Re: New Assignment Server feedback/problem

Posted: Sat Nov 01, 2014 2:38 pm
by kimben777
What is the deal with the 171.67.108.52 server showing no or very low wu's since Thursday morning? How long does it take to fill it back up with wu's?

Re: New Assignment Server feedback/problem

Posted: Sat Nov 01, 2014 3:13 pm
by bruce
kimben777 wrote:What is the deal with the 171.67.108.52 server showing no or very low wu's since Thursday morning? How long does it take to fill it back up with wu's?
Every time somebody successfully completes a WU, a new WU is generated so anybody who returns a WU for Core_17 and is assigned a WU for Core_15 is helping to fill the server until the point that it turns non-blue and starts assigning again. Thus a server can alternate between having enough WUs to assign them and not having enough. That process is automatic (i.e.-works unattended).

A separate issue is whether science NEEDS more WUs. FAH does not assign "busy work" but insists that assignments are actually needed by science, so no answer can be given that doesn't consider the science.

At some point every project reaches the stage where they have "enough" completed WUs to draw the necessary scientific conclusions and the project is ended and at that point, no new WUs will be added. [You and I have no way of knowing when that's about to happen.}

On the other hand, a project may need a lot more WUs to be completed and they can be added by the PI -- after digesting the completed WUs (and perhaps moving data off-line) to make room for newly generated WUs. [In that case, your question is a good one!] I don't have a good answer, but I do know it does take a fair amount of processing time and a certain amount of manual work.

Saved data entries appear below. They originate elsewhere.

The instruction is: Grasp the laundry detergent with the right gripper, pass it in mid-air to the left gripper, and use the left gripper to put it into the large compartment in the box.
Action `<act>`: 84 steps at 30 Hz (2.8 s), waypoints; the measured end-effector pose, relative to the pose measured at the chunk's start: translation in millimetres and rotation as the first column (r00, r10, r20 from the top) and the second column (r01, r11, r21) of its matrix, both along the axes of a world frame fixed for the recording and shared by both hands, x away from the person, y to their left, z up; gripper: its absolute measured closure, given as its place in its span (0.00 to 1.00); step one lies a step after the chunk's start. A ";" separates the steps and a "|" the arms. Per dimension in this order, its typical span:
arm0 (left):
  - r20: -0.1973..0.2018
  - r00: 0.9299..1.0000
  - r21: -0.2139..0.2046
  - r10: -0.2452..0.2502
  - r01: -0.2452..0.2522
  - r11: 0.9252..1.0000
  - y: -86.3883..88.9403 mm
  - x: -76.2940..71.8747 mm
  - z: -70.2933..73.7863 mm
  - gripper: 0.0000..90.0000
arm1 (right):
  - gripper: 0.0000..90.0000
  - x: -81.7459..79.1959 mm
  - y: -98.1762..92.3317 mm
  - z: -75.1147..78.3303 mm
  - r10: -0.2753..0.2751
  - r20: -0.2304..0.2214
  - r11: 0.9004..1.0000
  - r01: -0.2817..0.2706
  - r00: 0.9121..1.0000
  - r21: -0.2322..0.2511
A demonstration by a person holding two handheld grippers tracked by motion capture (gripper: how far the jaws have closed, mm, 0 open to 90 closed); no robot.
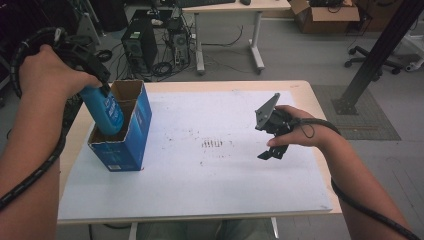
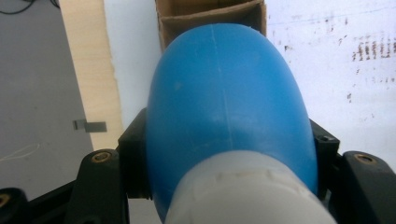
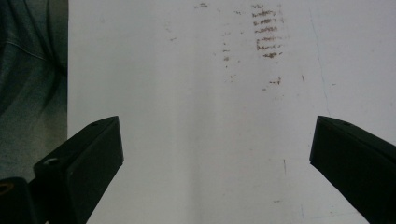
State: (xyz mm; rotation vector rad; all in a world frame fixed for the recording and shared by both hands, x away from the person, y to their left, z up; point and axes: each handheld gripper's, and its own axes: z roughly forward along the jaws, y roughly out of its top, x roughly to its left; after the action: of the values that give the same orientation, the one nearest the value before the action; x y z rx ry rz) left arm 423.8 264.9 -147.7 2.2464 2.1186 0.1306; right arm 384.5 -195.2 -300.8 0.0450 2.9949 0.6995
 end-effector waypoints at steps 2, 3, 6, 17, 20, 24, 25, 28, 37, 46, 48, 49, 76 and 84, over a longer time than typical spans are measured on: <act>-0.006 1.000 0.004 0.000 0.000 1.000 0.7 0.8 -5.8 0.42 | 0.03 -0.4 0.2 -0.7 0.002 0.000 1.000 -0.002 1.000 0.001; -0.007 1.000 0.006 -0.001 0.001 1.000 0.8 1.3 -8.7 0.42 | 0.03 -0.5 0.2 -1.1 0.002 -0.003 1.000 -0.002 1.000 -0.001; -0.009 1.000 0.006 0.000 0.000 1.000 1.2 2.4 -15.7 0.42 | 0.03 -0.4 -0.2 -1.7 0.002 -0.007 1.000 -0.002 1.000 -0.009; 0.000 1.000 0.014 -0.009 0.009 1.000 0.4 5.3 -39.3 0.42 | 0.03 -0.2 -2.4 0.6 -0.003 -0.006 1.000 0.003 1.000 -0.012; -0.011 1.000 0.017 -0.009 0.009 1.000 -0.1 7.0 -47.2 0.42 | 0.03 -0.8 -2.2 0.1 -0.002 -0.008 1.000 0.001 1.000 -0.011; -0.022 1.000 0.016 -0.006 0.006 1.000 -0.7 8.6 -57.5 0.42 | 0.03 -1.3 -2.9 -0.7 -0.002 -0.012 1.000 0.002 1.000 -0.013; -0.024 1.000 0.018 -0.008 0.009 1.000 -0.9 8.9 -60.1 0.42 | 0.03 -1.4 -3.2 -0.7 -0.003 -0.013 1.000 0.003 1.000 -0.012; -0.029 1.000 0.018 -0.006 0.007 1.000 -1.3 9.7 -68.3 0.42 | 0.03 -1.6 -4.2 -1.4 -0.005 -0.014 1.000 0.004 1.000 -0.011; -0.046 0.999 0.022 -0.001 0.002 1.000 -1.2 12.3 -89.8 0.42 | 0.03 -1.4 -4.3 -4.2 0.000 -0.017 1.000 0.000 1.000 -0.011; -0.070 0.998 0.015 -0.010 0.011 1.000 -2.2 14.9 -109.9 0.42 | 0.03 -1.3 -4.2 -6.9 0.000 -0.021 1.000 -0.001 1.000 -0.009; -0.073 0.997 0.014 -0.010 0.011 1.000 -2.1 15.2 -113.4 0.42 | 0.03 -1.0 -4.6 -7.3 0.001 -0.022 1.000 -0.001 1.000 -0.009; -0.074 0.997 0.015 -0.010 0.012 1.000 -2.0 15.3 -114.5 0.42 | 0.03 -1.0 -4.7 -8.0 -0.001 -0.022 1.000 0.001 1.000 -0.007; -0.099 0.995 0.026 -0.011 0.013 1.000 -1.3 16.4 -137.0 0.42 | 0.03 -1.3 -6.4 -15.3 -0.008 -0.037 1.000 0.008 0.999 -0.002; -0.103 0.995 0.014 -0.005 0.007 1.000 1.7 15.5 -138.9 0.42 | 0.03 -1.3 -5.8 -15.4 -0.007 -0.036 1.000 0.007 0.999 0.001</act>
State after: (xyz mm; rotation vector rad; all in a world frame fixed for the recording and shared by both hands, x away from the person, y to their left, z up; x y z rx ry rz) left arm 439.3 266.5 -286.6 2.3156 2.1672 0.0301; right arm 383.2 -201.1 -316.1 0.0693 3.0266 0.7074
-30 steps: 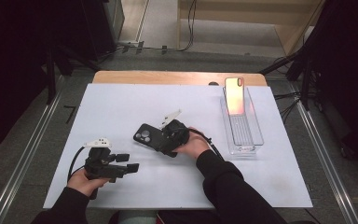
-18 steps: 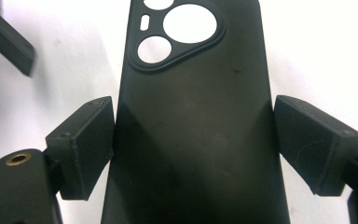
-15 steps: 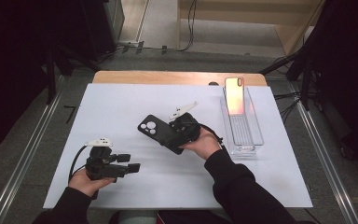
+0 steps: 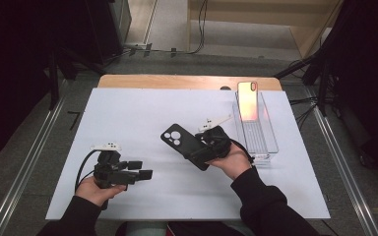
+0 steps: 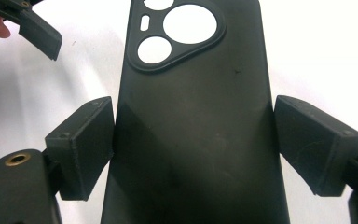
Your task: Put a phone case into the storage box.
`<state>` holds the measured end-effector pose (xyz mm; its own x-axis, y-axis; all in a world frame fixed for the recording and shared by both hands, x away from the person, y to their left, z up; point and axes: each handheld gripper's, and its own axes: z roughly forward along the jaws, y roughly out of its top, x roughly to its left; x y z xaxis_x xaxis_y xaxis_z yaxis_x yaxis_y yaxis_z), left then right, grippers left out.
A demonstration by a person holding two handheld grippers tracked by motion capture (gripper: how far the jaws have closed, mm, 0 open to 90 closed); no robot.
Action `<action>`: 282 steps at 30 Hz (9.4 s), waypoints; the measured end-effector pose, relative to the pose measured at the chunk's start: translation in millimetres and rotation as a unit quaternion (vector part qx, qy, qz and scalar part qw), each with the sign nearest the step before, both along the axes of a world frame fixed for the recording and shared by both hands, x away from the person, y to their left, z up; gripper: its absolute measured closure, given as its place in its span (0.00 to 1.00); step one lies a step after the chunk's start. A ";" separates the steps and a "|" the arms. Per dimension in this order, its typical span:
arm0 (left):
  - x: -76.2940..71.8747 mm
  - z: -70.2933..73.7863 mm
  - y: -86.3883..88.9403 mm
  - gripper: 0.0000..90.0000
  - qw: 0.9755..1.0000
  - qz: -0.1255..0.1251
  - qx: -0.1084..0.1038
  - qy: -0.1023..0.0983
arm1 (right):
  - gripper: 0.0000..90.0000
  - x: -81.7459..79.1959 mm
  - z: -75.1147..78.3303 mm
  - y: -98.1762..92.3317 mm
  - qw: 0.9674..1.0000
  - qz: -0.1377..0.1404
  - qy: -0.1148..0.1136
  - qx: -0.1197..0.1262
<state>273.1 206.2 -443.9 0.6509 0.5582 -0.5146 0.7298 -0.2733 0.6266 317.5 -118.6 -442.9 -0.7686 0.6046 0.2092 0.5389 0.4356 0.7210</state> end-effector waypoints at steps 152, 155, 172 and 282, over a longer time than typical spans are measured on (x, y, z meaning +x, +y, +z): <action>39.8 43.2 -82.5 0.86 0.989 0.066 -0.062 -0.120 | 0.00 -34.6 3.4 -12.1 0.997 -0.035 -0.008 0.065; 38.2 42.7 -84.0 0.86 0.989 0.066 -0.062 -0.118 | 0.00 -34.0 5.2 -10.5 0.997 -0.043 -0.016 0.067; 26.9 37.6 -93.4 0.86 0.990 0.065 -0.063 -0.105 | 0.00 -31.3 8.2 8.5 0.993 -0.064 -0.031 0.089; -1.3 -12.5 -5.2 0.32 0.995 -0.006 0.090 -0.045 | 0.14 -17.7 43.4 -53.9 0.995 -0.042 -0.030 0.082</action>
<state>271.8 201.0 -456.4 0.6965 0.6280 -0.3472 0.6696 -0.3948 0.6291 299.8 -172.5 -399.5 -0.7316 0.6279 0.2655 0.5215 0.2646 0.8112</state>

Re: New Assignment Server feedback/problem

Posted: Sat Nov 01, 2014 3:25 pm
by Gary480six
7im wrote: snip

On Maxwell support, new GPU devices and new chip architectures are highly dependent on functional (for computing, not gaming) drivers from the manufacturers, as stated in the install guides. It takes time for both the OEMs and for fah to work out the kinks on new GPUs, especially when that may not be their focus right now.
7im - I would understand this issue better if the new Maxwell cards Never worked for Folding on Windows systems. But they were stable and producing work on the P13000 and P13001 work units for several Weeks before everything blew up.

Re: New Assignment Server feedback/problem

Posted: Sat Nov 01, 2014 6:16 pm
by 7im
Do you know about some Kepler GPUs needing to use the older 327.xx driver to fold at full speed? The newer drivers fold just fine also, just slower.

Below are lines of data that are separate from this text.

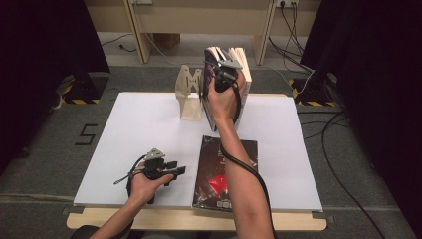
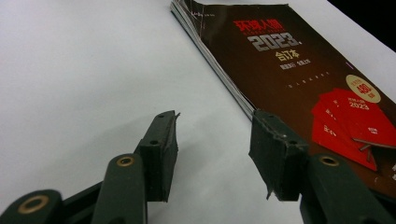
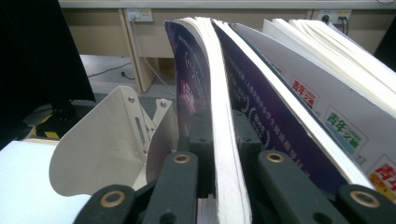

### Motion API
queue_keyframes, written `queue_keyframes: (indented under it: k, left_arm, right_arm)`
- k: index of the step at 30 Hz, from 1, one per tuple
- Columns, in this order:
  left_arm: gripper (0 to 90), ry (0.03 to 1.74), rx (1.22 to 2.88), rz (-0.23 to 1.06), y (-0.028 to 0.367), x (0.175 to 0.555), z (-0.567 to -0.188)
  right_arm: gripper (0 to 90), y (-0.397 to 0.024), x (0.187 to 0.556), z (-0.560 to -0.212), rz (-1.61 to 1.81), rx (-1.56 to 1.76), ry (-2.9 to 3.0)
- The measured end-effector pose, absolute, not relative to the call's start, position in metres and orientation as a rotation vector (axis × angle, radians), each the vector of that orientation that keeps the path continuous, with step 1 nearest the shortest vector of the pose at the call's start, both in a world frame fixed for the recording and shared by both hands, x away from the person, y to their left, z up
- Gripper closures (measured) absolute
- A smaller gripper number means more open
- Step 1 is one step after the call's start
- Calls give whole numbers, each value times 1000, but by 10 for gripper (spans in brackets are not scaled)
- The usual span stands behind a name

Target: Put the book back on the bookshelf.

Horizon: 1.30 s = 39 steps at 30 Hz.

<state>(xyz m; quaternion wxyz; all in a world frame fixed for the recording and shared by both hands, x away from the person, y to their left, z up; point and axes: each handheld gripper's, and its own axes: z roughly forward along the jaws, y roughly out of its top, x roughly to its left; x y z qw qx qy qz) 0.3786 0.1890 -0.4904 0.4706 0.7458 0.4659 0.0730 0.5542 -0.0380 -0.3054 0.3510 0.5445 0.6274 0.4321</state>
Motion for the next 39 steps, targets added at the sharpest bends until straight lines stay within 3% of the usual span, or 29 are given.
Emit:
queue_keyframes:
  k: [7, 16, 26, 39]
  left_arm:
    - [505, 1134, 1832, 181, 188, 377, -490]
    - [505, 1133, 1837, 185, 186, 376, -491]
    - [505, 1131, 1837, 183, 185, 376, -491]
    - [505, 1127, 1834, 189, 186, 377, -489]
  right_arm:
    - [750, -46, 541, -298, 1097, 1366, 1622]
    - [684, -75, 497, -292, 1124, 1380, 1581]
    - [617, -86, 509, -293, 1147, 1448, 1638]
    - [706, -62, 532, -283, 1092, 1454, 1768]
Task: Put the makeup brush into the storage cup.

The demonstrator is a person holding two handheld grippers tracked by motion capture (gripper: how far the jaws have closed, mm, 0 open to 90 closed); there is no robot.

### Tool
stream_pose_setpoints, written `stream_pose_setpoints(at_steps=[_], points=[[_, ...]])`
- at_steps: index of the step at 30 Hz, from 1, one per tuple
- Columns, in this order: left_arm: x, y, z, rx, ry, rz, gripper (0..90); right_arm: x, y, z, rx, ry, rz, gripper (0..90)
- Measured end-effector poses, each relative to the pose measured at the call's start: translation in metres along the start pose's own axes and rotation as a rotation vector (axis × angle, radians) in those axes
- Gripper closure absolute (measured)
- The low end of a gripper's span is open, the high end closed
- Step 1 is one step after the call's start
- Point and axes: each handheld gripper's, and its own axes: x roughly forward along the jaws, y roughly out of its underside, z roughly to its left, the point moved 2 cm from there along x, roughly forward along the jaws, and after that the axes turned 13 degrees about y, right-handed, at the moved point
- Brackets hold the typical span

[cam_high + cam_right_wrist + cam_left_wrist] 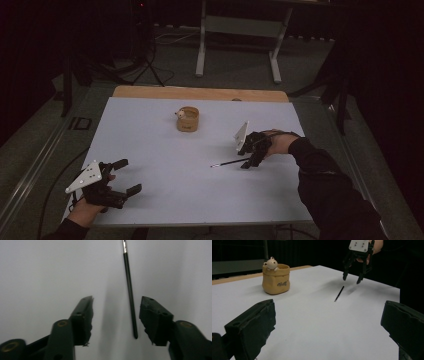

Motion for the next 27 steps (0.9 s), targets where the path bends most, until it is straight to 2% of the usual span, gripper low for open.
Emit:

The ability to fold or not fold a single project is not a good indicator. Neither is a newer driver an indicator of a better driver. Fah is very dependent on third party hardware and software that is out of their control.
I don't know if the AS changes were related or not, but as I said, that won't be explained either. But an AS only routes a connection to a WS, and has no affect on the fahcore or work unit data. So unlikely to be the cause.

Re: New Assignment Server feedback/problem

Posted: Sat Nov 01, 2014 8:30 pm
by heikosch
7im wrote:Do you know about some Kepler GPUs needing to use the older 327.xx driver to fold at full speed? The newer drivers fold just fine also, just slower.

The ability to fold or not fold a single project is not a good indicator. Neither is a newer driver an indicator of a better driver. Fah is very dependent on third party hardware and software that is out of their control.
I don't know if the AS changes were related or not, but as I said, that won't be explained either. But an AS only routes a connection to a WS, and has no affect on the fahcore or work unit data. So unlikely to be the cause.
When the new AS was activated (just over night for me!) my GTX 750Ti began to throw errors with P1300x. Core 0x17 Version didn´t change and I didn´t change nVidia driver nor installed other Software or updates.
Maybe they changed not only the AS but independently the content of the P1300x WUs. Shortly after that they stopped to assign P1300x to Maxwell GPUs.

Heiko

PS: You need nVidia 344.11 for GTX970/980, better 344.16 or 344.48 but 337.88 is ok for GTX 750Ti. I didn´t remember if 327.23 works with GTX 750Ti.